• _What is required_:
Check every line below for the word "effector" and copy each one that has it.
+ + + +
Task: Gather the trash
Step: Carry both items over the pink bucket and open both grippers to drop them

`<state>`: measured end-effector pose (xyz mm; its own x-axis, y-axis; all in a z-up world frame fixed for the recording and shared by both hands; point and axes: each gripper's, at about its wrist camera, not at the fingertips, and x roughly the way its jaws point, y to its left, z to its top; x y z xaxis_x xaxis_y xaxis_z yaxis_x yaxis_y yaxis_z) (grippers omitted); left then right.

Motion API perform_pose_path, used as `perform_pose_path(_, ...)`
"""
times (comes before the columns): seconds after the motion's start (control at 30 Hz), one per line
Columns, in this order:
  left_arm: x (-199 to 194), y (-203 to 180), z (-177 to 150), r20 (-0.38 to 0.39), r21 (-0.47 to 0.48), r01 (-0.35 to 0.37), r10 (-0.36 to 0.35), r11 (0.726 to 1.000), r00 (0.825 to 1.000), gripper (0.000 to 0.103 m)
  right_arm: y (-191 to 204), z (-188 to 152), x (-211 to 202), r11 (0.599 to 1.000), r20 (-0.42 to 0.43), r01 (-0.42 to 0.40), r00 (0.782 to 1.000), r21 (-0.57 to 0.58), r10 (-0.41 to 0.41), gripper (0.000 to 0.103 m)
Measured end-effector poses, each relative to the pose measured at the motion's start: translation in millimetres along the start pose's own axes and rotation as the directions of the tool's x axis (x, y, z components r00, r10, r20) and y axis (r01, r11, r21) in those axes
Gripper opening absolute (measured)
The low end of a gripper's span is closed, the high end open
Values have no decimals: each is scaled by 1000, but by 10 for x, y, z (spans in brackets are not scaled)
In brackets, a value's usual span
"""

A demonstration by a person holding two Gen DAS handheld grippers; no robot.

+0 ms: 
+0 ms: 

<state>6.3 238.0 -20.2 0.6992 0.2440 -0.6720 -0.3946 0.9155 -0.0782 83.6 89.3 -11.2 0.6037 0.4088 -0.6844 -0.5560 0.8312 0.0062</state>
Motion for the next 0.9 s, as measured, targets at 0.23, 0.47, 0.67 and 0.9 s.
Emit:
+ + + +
• _Answer_:
`<state>`: measured end-effector pose (xyz mm; its own x-axis, y-axis; all in a z-up world frame fixed for the recording and shared by both hands; point and axes: each gripper's, at about its wrist camera, not at the fingertips, and x roughly the way its jaws point, y to its left, z to its top; x y z xaxis_x xaxis_y xaxis_z yaxis_x yaxis_y yaxis_z) (grippers omitted); left then right.
Measured end-effector poses, each relative to the pose measured at the motion's start: translation in millimetres along the start pose's own axes and rotation as the directions of the tool's x axis (x, y, z components r00, r10, r20) and y axis (r01, r11, r21) in those axes

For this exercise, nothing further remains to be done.